REQUIRED ACTION: Copy exactly the lines from the start of the data below through the one that carries "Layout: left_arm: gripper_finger", and only those.

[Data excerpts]
-- Opening Marker --

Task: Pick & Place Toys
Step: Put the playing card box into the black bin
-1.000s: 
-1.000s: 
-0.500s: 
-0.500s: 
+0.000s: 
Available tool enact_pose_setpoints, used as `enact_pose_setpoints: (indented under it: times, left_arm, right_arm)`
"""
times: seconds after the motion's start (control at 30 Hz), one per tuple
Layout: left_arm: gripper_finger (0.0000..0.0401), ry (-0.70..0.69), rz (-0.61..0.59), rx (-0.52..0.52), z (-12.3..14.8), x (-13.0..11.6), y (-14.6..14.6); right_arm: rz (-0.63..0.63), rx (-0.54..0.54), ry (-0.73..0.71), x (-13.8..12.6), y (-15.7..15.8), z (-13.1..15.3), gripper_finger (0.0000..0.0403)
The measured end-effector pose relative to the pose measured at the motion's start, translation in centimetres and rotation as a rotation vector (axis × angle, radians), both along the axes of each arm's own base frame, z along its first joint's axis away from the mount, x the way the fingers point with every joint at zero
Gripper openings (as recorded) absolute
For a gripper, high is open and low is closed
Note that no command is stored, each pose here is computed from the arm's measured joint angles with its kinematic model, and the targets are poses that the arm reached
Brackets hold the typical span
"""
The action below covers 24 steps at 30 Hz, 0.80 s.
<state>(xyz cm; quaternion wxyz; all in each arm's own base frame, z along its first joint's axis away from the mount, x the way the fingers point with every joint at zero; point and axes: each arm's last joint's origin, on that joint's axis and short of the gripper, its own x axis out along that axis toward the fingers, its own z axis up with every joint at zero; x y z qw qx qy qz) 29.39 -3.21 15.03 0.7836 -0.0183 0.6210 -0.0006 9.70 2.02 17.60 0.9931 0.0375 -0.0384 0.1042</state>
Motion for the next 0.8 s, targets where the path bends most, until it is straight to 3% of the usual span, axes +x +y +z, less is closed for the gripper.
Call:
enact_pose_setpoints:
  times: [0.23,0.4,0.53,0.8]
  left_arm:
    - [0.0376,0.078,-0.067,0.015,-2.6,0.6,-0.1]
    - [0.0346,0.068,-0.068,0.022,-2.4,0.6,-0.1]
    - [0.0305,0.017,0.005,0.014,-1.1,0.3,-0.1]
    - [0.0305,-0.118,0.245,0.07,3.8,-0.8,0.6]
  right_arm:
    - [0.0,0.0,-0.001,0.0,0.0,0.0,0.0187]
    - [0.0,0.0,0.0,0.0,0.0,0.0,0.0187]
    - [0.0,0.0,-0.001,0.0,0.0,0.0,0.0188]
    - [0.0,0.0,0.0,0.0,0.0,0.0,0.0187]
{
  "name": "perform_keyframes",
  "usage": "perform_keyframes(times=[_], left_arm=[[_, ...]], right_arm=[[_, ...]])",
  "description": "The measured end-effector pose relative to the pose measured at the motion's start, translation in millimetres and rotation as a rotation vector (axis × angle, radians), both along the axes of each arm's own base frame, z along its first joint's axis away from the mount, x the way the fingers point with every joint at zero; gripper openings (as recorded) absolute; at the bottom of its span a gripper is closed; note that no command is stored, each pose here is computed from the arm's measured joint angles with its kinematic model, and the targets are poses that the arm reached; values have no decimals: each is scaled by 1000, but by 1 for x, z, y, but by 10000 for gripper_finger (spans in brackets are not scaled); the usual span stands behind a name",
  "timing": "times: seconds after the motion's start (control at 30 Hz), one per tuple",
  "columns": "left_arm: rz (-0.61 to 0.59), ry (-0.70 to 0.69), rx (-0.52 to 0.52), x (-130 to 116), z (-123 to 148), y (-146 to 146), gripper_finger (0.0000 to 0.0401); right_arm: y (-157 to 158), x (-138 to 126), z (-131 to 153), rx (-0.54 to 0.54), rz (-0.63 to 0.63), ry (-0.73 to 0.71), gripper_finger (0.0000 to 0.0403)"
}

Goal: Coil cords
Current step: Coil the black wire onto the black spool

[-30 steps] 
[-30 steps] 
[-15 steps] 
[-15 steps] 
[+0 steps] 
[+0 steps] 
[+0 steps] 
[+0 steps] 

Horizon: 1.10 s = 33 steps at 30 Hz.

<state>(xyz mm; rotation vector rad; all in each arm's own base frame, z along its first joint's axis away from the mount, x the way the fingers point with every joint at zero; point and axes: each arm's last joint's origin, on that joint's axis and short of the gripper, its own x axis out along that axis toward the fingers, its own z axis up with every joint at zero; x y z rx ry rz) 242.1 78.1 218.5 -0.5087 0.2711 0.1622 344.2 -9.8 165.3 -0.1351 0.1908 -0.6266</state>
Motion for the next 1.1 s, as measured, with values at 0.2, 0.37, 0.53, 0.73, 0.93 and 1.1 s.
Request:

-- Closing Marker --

RESPONSE FOR THIS EXERCISE:
Task: Pick & Place Toys
Step: Put the playing card box into the black bin
-1.000s: 
-1.000s: 
-0.500s: 
-0.500s: 
+0.000s: 
Available tool enact_pose_setpoints, used as `enact_pose_setpoints: (indented under it: times, left_arm, right_arm)`
"""
times: seconds after the motion's start (control at 30 Hz), one per tuple
Layout: left_arm: gripper_finger (0.0000..0.0401), ry (-0.70..0.69), rz (-0.61..0.59), rx (-0.52..0.52), z (-12.3..14.8), x (-13.0..11.6), y (-14.6..14.6); right_arm: rz (-0.63..0.63), rx (-0.54..0.54), ry (-0.73..0.71), x (-13.8..12.6), y (-15.7..15.8), z (-13.1..15.3), gripper_finger (0.0000..0.0403)

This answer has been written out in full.